New York Mayor Bill de Blasio defended his administration's record on budgeting during Tuesday night's raucous debate against two challengers who called his record on finances reckless.

"We have the largest reserves [$4 billion] we've ever had in the New York City budget. We have the highest bond ratings we've ever had. We're fiscally responsible," Democratic nominee de Blasio said during the 90-minute exchange with his challengers, Republican state Assemblywoman Nicole Malliotakis from Staten Island and independent Bo Dietl, a media personality and former city police detective turned entrepreneur.

The reserve buildup, he said, is to "specifically protect us against a downturn or some of the pernicious things we see happening in Washington."

The three frequently interrupted one another before a noisy crowd at the Symphony Space performing arts center on the Upper West Side.

Malliotakis and Dietl said taxpayers have been shortchanged while the city's budget rose to $85 billion from $70 billion, a spike that has alarmed budget watchdogs.

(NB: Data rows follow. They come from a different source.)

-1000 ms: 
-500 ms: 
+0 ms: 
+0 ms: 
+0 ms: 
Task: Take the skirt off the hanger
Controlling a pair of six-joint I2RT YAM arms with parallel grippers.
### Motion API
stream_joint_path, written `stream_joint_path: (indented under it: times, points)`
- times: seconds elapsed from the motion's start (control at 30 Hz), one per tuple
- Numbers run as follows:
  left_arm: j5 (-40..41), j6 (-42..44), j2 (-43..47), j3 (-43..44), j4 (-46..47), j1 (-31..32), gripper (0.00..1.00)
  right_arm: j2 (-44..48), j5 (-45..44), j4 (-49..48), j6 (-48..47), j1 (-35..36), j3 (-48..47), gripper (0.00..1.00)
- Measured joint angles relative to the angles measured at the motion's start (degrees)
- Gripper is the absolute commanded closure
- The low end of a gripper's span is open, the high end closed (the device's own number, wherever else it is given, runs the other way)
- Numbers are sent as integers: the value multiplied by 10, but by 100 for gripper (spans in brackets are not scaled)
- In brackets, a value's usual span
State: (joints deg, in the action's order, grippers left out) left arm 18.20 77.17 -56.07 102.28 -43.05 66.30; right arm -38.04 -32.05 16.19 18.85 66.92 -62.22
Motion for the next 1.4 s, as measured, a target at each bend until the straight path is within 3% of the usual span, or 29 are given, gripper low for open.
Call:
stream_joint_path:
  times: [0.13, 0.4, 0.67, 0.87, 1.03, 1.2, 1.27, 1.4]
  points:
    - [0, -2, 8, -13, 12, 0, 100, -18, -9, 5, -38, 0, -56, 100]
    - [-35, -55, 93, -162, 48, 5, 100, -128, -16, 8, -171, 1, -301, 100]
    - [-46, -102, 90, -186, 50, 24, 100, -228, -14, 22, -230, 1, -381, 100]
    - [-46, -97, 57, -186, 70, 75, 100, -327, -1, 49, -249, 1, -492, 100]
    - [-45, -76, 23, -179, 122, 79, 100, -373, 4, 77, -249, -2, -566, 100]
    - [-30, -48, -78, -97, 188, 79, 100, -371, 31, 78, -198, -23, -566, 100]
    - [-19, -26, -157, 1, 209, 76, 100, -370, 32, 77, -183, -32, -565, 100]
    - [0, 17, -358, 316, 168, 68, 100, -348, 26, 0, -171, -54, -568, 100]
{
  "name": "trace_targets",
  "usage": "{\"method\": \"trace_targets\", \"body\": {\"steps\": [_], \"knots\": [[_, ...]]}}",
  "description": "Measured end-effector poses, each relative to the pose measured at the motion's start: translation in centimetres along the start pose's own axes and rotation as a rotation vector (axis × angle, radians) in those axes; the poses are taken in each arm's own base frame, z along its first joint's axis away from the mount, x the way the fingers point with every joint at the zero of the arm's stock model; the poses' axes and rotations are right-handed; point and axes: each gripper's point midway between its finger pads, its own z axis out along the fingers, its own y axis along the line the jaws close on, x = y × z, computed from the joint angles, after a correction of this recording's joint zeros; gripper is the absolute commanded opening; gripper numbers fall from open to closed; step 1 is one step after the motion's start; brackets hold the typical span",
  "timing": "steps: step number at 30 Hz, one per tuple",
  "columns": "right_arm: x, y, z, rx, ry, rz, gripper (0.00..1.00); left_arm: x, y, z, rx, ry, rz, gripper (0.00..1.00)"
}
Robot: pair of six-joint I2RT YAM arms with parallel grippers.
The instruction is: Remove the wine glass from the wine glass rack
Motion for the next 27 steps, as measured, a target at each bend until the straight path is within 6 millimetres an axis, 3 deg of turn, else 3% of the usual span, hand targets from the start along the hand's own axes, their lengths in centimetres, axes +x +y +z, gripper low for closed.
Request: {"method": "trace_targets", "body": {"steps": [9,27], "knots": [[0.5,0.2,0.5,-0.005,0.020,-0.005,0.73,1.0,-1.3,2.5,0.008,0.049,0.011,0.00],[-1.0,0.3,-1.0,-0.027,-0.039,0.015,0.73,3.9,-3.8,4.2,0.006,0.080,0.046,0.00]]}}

"I spent seven years in the General Assembly, half of which was when Shelly Silver was speaker. I know mismanagement," said Malliotakis. Democrat Silver forfeited his seat when a federal court convicted him in 2015 on corruption charges. An appeals court in July overturned the conviction.

"The mayor has spent $15 billion more but our roads are still broken, our subways aren't running and we have a homeless crisis," she said.

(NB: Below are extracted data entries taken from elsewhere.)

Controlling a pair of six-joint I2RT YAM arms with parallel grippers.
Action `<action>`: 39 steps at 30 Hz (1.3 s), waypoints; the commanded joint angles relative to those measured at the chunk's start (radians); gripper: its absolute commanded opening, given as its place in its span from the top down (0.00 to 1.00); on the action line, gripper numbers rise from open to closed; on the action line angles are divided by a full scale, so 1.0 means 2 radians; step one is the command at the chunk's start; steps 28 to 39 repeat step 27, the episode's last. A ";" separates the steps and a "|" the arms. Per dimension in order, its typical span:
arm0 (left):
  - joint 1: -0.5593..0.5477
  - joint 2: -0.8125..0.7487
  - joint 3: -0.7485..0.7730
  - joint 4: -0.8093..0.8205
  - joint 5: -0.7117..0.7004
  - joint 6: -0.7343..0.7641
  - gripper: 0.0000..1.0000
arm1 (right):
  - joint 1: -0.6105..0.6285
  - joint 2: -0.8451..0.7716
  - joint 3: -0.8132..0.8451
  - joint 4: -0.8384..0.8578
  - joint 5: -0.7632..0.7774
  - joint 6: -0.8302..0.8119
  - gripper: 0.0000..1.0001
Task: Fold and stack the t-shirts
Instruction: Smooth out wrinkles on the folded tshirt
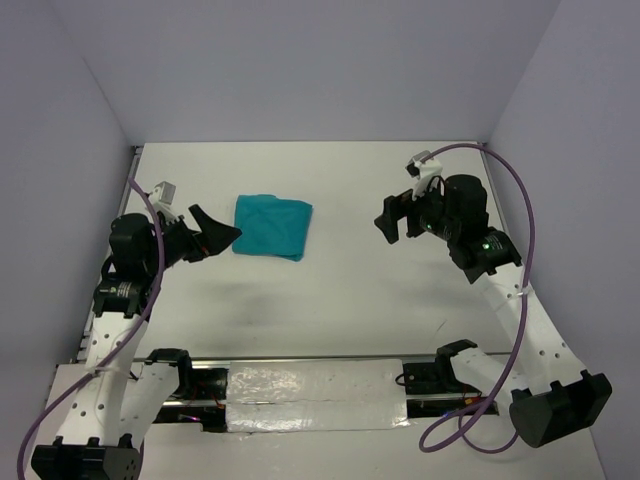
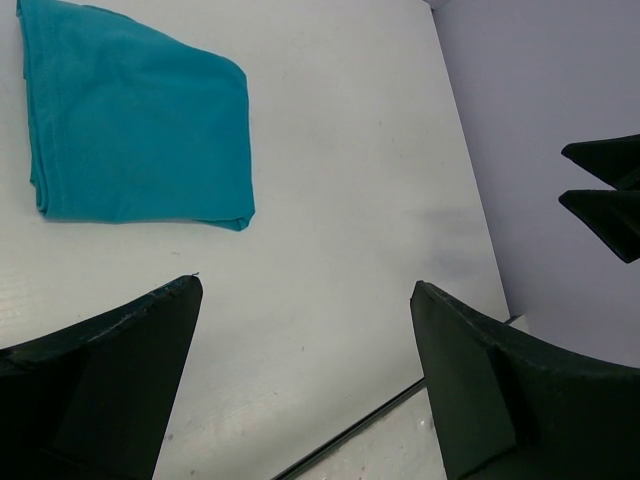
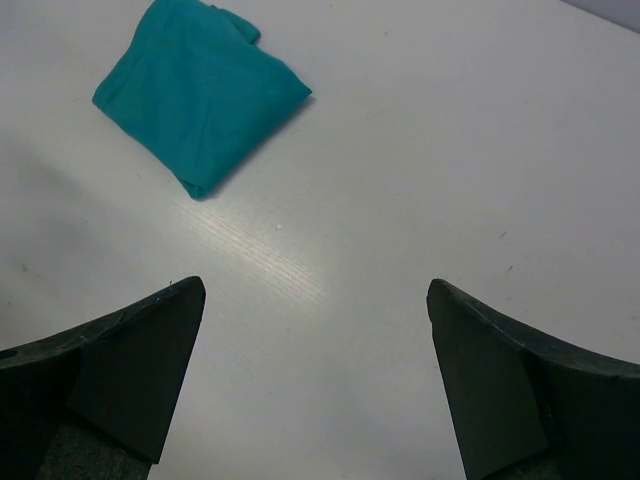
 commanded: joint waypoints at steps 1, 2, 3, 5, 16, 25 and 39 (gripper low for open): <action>0.000 -0.008 -0.002 0.009 0.004 0.004 0.00 | -0.001 -0.005 -0.001 0.025 0.012 0.009 0.01; 0.000 -0.008 -0.002 0.009 0.004 0.004 0.00 | -0.001 -0.004 -0.001 0.024 0.013 0.009 0.00; 0.000 -0.008 -0.002 0.010 0.004 0.004 0.01 | -0.001 -0.004 -0.003 0.024 0.013 0.008 0.00; 0.000 -0.008 -0.002 0.010 0.004 0.004 0.00 | -0.001 -0.006 -0.007 0.027 0.013 0.007 0.01; 0.000 -0.009 -0.003 0.007 0.003 0.006 0.01 | -0.001 -0.004 -0.010 0.034 0.017 0.008 0.00; 0.000 -0.012 -0.003 0.001 0.000 0.011 0.00 | -0.001 -0.004 -0.015 0.039 0.021 0.009 0.00; 0.000 -0.012 -0.003 0.000 0.000 0.012 0.01 | -0.001 -0.004 -0.018 0.039 0.022 0.008 0.00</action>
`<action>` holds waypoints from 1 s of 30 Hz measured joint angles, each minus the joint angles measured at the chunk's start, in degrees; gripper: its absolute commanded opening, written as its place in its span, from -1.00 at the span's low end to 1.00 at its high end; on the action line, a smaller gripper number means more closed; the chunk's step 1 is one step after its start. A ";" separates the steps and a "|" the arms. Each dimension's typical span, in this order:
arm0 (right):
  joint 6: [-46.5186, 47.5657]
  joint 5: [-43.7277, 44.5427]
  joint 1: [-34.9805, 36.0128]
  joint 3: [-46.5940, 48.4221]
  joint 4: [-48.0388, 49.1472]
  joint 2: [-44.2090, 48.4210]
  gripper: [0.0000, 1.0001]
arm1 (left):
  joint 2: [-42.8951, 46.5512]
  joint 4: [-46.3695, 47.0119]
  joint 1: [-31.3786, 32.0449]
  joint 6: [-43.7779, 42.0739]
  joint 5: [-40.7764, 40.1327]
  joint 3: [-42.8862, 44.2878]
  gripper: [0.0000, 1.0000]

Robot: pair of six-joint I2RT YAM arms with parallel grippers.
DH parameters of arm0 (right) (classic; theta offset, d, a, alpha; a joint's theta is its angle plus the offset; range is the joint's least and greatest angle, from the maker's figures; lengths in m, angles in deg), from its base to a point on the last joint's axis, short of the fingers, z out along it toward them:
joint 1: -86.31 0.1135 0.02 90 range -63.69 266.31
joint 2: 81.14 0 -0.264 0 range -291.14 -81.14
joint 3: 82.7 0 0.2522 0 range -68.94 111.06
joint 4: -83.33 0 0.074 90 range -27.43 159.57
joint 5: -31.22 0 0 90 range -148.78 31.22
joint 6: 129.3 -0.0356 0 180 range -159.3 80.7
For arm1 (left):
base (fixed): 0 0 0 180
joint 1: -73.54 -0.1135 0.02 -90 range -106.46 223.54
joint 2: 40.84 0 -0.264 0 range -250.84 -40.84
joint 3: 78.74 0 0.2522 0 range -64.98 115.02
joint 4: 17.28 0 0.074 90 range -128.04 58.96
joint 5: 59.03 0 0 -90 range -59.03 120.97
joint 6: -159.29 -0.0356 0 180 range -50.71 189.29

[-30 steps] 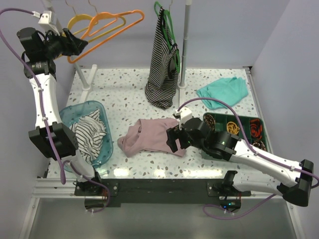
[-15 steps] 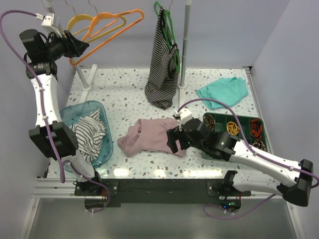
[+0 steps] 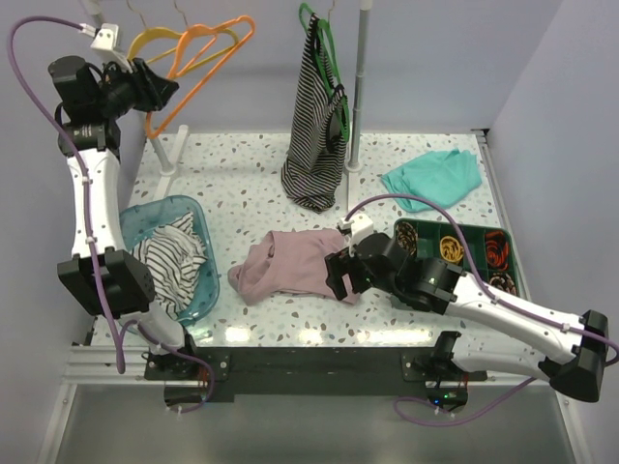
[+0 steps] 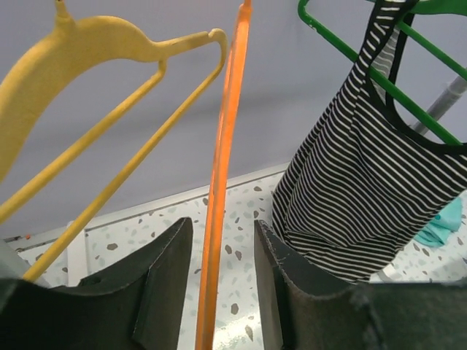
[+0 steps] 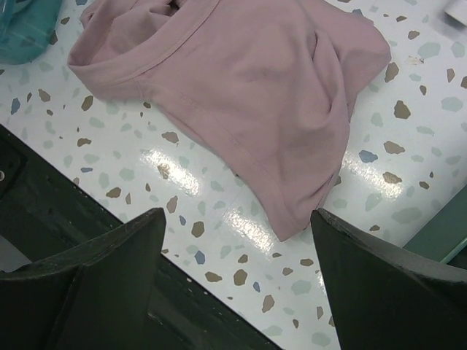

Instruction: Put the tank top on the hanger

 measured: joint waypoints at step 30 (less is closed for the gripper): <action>-0.76 0.09 0.00 -0.13 0.00 1.01 0.69 | 1.11 -5.11 8.24 -7.91 -20.81 3.78 -1.00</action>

Dietl, whose screaming throughout the debate prompted moderator and NY1 host Errol Louis at one point to cut off his microphone temporarily, called out de Blasio for "$25 million-plus of consultants and special assistants that he tells nobody what they do."

Asked about his plans to improve education, Dietl said: "First, I'd make sure the mayor cannot accept $350,000 in contributions from the teacher's union. Maybe that's why we can't do anything."

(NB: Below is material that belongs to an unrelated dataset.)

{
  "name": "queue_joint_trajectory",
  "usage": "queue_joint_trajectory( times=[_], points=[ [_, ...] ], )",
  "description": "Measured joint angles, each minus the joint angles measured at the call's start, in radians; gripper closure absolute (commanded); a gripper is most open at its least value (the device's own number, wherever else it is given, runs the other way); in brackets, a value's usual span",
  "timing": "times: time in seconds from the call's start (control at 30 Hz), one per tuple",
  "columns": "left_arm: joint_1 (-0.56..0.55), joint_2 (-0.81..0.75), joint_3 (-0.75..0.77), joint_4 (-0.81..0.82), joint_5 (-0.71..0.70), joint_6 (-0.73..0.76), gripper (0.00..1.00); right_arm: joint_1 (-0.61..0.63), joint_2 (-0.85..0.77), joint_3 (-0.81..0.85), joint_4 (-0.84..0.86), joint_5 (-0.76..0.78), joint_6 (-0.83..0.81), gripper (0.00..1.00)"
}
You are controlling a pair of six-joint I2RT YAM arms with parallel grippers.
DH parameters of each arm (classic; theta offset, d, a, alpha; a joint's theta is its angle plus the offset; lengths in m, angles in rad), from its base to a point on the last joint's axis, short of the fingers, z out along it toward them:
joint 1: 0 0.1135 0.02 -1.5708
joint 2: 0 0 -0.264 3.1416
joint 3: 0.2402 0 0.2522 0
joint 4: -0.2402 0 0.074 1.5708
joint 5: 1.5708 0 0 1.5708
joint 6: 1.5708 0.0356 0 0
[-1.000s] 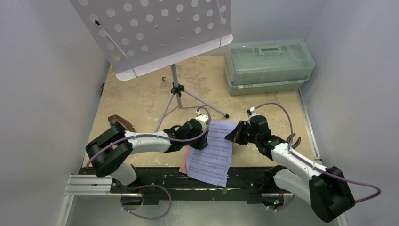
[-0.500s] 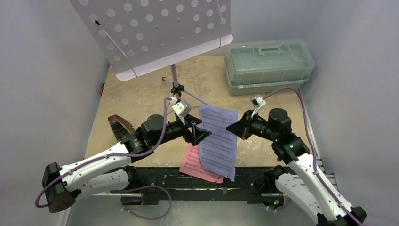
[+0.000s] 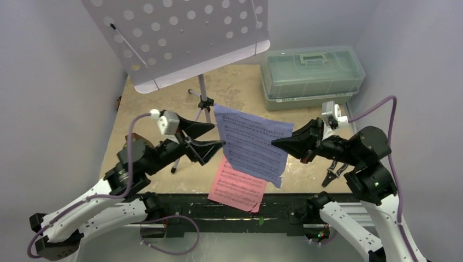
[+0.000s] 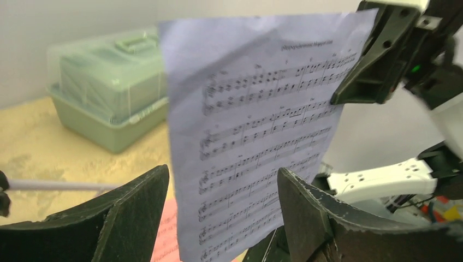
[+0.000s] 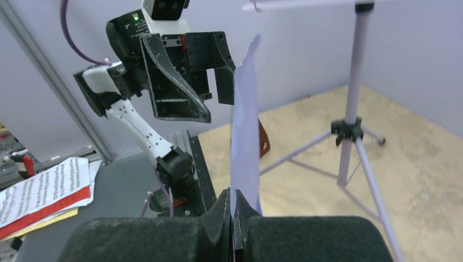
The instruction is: Set up the instrument practice props
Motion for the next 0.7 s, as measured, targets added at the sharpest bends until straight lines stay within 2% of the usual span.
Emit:
queue_joint_trajectory(
  times=[0.13,0.27,0.33,0.4,0.43,0.5,0.57,0.6,0.67,0.7],
  points=[
    [0.0,-0.085,0.063,-0.041,0.002,0.01,0.26,0.0,0.034,0.098,0.0,-0.071,-0.042,1.0],
    [0.0,-0.08,0.12,-0.091,0.043,0.011,0.23,0.0,0.058,0.14,0.012,-0.125,-0.057,1.0],
    [0.001,-0.063,0.13,-0.1,0.097,0.009,0.26,0.0,0.063,0.141,0.032,-0.144,-0.055,1.0],
    [0.001,-0.029,0.137,-0.096,0.165,0.001,0.35,0.0,0.07,0.139,0.069,-0.153,-0.043,1.0],
    [0.001,-0.01,0.141,-0.095,0.194,-0.003,0.44,0.0,0.074,0.136,0.095,-0.156,-0.035,1.0],
    [0.001,0.035,0.153,-0.094,0.256,-0.016,0.65,0.0,0.08,0.123,0.146,-0.161,-0.012,1.0],
    [0.001,0.074,0.161,-0.087,0.292,-0.024,0.95,0.0,0.086,0.094,0.209,-0.164,0.016,1.0],
    [0.001,0.086,0.161,-0.081,0.298,-0.024,1.0,0.0,0.091,0.076,0.244,-0.163,0.034,0.97],
    [0.001,0.095,0.161,-0.064,0.291,-0.024,1.0,0.0,0.111,0.045,0.306,-0.159,0.073,0.77],
    [0.001,0.094,0.164,-0.05,0.276,-0.021,1.0,0.0,0.122,0.034,0.332,-0.152,0.093,0.63]
  ],
)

Drawing on his law enforcement background, Dietl called for the city's Department of Education to adopt an efficiency metric akin to NYPD's CompStat, which focuses on problem neighborhoods. "I'd also ban the cellphones from the damn classroom," said Dietl. "Let kids learn."

De Blasio sought to make the election a referendum on President Trump. Dietl said he was a registered Democrat who voted for Trump but opposes many of his actions and called him a "lying narcissist." Malliotakis defended herself against suggestions that she has flip-flopped on Trump.

The three varied on transit. De Blasio repeated his call for a millionaire's tax to provide funding for the Metropolitan Transportation Authority, the state-run agency that operates the city's subways and buses. State lawmakers must approve that measure.

De Blasio also defended his move not to contribute an additional $400 million toward the first phase of the MTA's planned $856 subway improvement plan, saying the state over the years diverted roughly $450 million of dedicated transit money to balance the state's general fund.

"Are you afraid of Gov. Cuomo?" Malliotakis asked de Blasio.

"I'm very comfortable taking on the governor when he's wrong and very comfortable working him when he's doing the right thing," said the mayor, whom Cuomo has endorsed despite repeated friction between the two.

Dietl compared the poor condition of transit infrastructure to school buses that lack brakes. "Before any capital spending, I'd fix what we have now."

De Blasio was far ahead in a recent Quinnipiac University poll that surveyed 731 city residents from Sept. 27 to Oct. 4.

The next debate is scheduled for Nov. 1, six days before the election, at the City College of New York Graduate Center.